4
Yo, Willy! You with the funny name! Are we interested in another journey back to the antiseptic corridors of western Massachusetts? An hour or two in the Institute’s game room?
No.
Don’t think about what might be hidden in empty buildings, okay?
That was the whole problem: what might be, could possibly be, and according to every variety of internal registration she possessed actually was at that very moment inside the warehouse located two and two-tenths of a mile north of the Union Street Pathmark. What she was thinking, what she unfortunately believed, was completely crazy. Her daughter, Holly, could not possibly be hiding or kept prisoner inside Michigan Produce. Her daughter was dead. Raw though it was, Holly’s death was not actually all that recent. She had been dead for two years and four months. Along with James Patrick, Willy’s husband, Holly had been gunned down in the back of a car, soaked with gasoline, and set on fire. That was that. No matter how deeply they were loved, children who had been shot to death and set on fire did not come back. As a doctor (whose name, Bollis, Willy wouldn’t wish on a two-headed dwarf) in the Berkshires village of Stockwell could explain to any party in need of explanation, the belief that one’s child had returned from the realm of the dead not as a ghost but a living being could be no more than the product of a wish bamboozled into mistaking itself for fact.
Willy took in the produce warehouse, saw the letters pulse above the high row of windows, and knew beyond any possibility of a doubt—apart, of course, from its not being true—that her daughter was in there. Holly cowered at the back of a storeroom, or she was hidden in a closet, or beneath the desk in an empty office. Or in some other clammy bardo from which her mother alone could rescue her.
Willy grasped the car’s door handle, and sweat burst out across her forehead. If she opened the door, out she would go, her shaky control over her actions vanished altogether. Brainless as a falling meteor would she race toward the warehouse, brave little Willy, searching for a way to break in.
If she were ever to give in to this disastrous impulse, she realized, it would happen at night, when the warehouse was empty.
In the night would she pull the curved spoon of the door handle from its recessed pocket, releasing the catch, opening the door, thereby creating a space immediately to be filled by her body. As if scripted in advance, the whole doomed enterprise would follow. Half of her agony lay in its own uselessness; grief led people to do things they understood were hopelessly stupid. Even worse, she knew that should she succumb, her nighttime entry would trigger an alarm. She would attempt to conceal herself, would be discovered and taken to the police station, there to try to explain herself.
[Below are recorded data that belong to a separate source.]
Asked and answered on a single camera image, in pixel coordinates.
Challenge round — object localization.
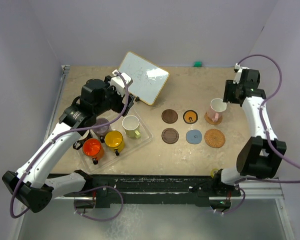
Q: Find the blue round coaster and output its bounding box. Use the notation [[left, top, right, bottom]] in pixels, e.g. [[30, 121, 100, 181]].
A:
[[186, 129, 202, 145]]

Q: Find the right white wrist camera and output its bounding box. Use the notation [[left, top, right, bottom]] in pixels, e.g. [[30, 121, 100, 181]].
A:
[[234, 63, 244, 84]]

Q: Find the small whiteboard on stand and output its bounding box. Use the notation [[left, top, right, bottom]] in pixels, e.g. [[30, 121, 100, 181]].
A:
[[118, 51, 170, 106]]

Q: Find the aluminium frame rail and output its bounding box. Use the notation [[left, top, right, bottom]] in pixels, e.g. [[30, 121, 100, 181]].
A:
[[239, 181, 284, 199]]

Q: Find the pink cup white inside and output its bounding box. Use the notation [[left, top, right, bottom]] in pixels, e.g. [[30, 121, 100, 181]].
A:
[[207, 98, 227, 123]]

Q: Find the yellow tape roll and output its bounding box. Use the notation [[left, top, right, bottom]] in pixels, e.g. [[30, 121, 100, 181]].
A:
[[210, 168, 219, 178]]

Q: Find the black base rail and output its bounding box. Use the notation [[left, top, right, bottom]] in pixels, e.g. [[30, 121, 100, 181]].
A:
[[66, 174, 241, 208]]

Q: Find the clear plastic tray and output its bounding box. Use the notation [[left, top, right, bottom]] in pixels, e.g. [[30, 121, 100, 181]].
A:
[[77, 107, 153, 175]]

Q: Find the white cup black handle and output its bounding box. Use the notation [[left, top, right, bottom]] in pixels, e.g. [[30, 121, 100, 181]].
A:
[[72, 130, 92, 150]]

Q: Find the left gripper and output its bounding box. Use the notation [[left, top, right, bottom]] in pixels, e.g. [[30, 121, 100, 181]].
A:
[[94, 76, 133, 116]]

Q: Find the orange black-rimmed coaster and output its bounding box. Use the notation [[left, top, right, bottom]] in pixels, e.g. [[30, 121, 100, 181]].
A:
[[183, 110, 198, 124]]

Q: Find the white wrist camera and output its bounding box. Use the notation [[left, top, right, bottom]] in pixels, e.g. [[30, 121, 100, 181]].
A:
[[234, 63, 244, 84], [104, 69, 133, 97]]

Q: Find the pale yellow cup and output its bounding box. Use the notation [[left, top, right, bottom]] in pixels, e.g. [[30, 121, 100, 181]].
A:
[[122, 115, 141, 139]]

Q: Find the dark brown ringed coaster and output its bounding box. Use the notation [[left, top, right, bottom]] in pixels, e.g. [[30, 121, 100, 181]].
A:
[[161, 128, 179, 144]]

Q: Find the orange transparent cup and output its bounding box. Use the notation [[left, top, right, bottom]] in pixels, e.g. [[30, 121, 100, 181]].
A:
[[82, 138, 104, 165]]

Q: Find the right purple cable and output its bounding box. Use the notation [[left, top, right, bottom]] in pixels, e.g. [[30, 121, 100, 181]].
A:
[[237, 54, 300, 216]]

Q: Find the woven rattan coaster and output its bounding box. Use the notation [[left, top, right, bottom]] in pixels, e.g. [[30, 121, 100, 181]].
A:
[[204, 129, 226, 148]]

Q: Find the purple cup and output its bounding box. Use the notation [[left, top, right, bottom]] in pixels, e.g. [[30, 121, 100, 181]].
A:
[[92, 117, 112, 143]]

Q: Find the dark brown wooden coaster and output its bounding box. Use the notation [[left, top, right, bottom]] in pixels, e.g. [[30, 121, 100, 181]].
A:
[[161, 109, 178, 124]]

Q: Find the tan cork coaster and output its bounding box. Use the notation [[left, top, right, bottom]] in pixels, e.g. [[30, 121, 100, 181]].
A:
[[204, 112, 223, 125]]

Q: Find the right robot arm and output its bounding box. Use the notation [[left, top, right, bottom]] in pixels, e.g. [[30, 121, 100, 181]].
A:
[[212, 65, 287, 196]]

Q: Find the yellow transparent cup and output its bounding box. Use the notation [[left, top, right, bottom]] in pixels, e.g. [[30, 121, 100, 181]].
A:
[[104, 130, 125, 156]]

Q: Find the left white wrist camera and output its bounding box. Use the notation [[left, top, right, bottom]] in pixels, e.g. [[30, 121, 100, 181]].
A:
[[104, 69, 133, 97]]

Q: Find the green object at wall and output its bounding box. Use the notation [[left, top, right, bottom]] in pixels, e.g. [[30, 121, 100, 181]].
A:
[[193, 61, 203, 68]]

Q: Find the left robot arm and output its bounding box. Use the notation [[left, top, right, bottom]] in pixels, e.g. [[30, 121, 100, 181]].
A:
[[2, 72, 134, 219]]

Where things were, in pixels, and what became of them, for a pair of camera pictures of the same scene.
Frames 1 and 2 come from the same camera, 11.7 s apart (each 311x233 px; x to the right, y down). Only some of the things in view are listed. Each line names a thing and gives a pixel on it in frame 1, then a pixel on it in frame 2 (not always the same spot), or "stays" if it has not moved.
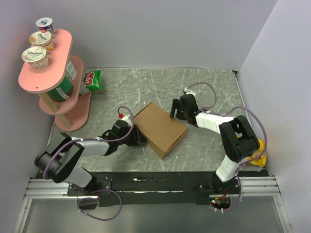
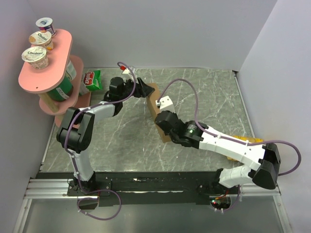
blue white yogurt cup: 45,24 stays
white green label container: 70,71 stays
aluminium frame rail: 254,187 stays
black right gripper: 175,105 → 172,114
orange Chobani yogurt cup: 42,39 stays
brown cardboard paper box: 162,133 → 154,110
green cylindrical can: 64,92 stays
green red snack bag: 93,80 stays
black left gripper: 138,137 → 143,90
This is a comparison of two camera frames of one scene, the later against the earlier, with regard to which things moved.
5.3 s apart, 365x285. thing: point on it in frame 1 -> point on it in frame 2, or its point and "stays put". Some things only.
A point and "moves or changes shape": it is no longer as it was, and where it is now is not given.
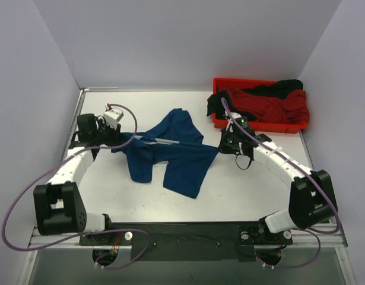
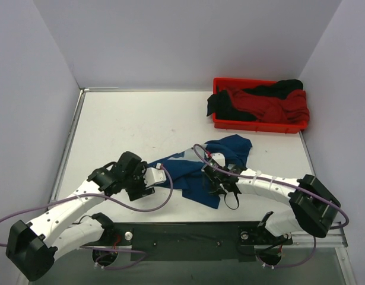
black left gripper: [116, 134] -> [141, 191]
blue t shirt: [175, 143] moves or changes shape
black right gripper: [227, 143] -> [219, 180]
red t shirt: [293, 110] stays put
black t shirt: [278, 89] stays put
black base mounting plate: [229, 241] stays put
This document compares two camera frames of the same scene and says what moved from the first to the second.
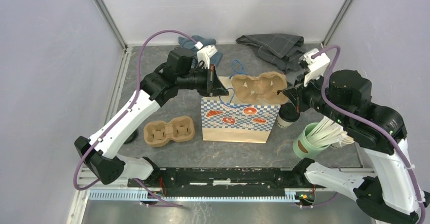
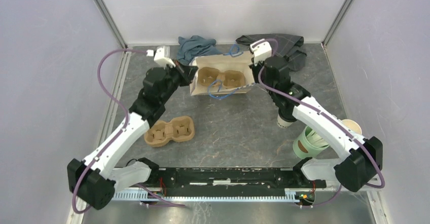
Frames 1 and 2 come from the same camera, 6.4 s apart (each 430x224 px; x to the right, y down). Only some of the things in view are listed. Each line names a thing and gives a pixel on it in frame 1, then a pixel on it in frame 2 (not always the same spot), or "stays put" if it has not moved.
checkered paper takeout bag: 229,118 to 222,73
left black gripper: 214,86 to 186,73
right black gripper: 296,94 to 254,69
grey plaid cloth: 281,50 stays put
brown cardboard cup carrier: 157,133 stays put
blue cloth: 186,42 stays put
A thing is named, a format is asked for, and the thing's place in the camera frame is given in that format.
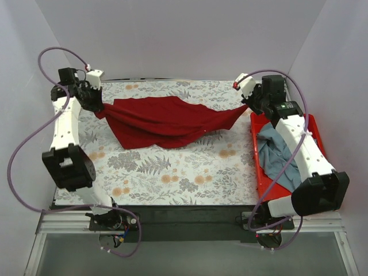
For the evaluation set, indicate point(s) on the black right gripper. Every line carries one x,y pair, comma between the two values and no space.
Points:
253,99

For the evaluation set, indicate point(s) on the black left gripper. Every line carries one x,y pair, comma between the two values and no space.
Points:
92,99

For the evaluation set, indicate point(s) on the red t-shirt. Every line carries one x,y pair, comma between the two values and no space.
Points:
167,122

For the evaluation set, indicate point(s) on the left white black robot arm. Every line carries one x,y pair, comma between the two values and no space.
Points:
67,163

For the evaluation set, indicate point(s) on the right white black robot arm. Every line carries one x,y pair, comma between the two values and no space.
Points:
322,188

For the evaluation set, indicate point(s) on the grey-blue t-shirt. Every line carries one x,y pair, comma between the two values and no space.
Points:
273,155

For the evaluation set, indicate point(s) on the red plastic bin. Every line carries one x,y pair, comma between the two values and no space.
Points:
287,161

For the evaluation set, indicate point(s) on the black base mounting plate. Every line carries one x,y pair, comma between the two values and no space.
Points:
183,223

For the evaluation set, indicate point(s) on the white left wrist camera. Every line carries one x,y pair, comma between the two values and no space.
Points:
93,77

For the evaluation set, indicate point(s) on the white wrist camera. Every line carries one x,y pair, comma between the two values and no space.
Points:
245,84
93,77

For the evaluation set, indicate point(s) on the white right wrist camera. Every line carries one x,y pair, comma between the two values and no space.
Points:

After his return from England, or France, or wherever his mysterious errands had taken him, maybe Mitchell Faber could talk her out of custody, but then she would have to face Mitchell. In almost every way, her husband-to-be was more threatening than the local cops.
Willy had no doubt that a brush with the police would have a dire effect on Mitchell. Given his capacity for well-banked fury, it would take her weeks to worm her way back into the sunlight. Unlike her late husband, Mitchell was dark of eye, dark of hair, dark dark dark of character. His darkness protected her, she felt; it was on her side and alert to threat, like a pet wolf. Far better not to attract its dead-level glare. For a person who appeared to wield a great deal of influence, Mitchell Faber refused the limelight and demanded to live in the shadows at the side of the stage.
Willy released the handle and grasped the steering wheel with both hands. This felt like progress, and at the same time like an unimaginable betrayal. Although the temperature had dropped, slick moisture clung to her face like a washcloth. She could all but hear Holly’s clear, high voice, calling out to her. How could she turn her back on her daughter? Her left hand drifted to the handle again. Only a massive effort of will permitted her to pull her hand back to the wheel. For a second or two, she granted herself leave from rationality and howled like an animal stuck in a trap. Then she shut her mouth, forced herself to turn the key, and put the car in reverse. Without looking at the rearview mirror, she backed away from the building. On the lot, the surfaces of all the puddles seemed to shiver in rebuke.
Driving too quickly, she bumped her tires against the curb. When she shot forward, fleeing a sound audible only in her head, the front of her car crashed down onto the road, and she gave the inside of her cheek a quick, sharp bite. The pain in her mouth helped her through the dangerous two and two-tenths miles to the Pathmark. After that, each passing mile brought her a greater degree of clarity. It was as though she had been in a trance, no longer responsible for her thoughts and actions.
Willy drove the rest of the way home in a complicated mixture of relief and bright panicky alarm. Very narrowly, she had escaped craziness.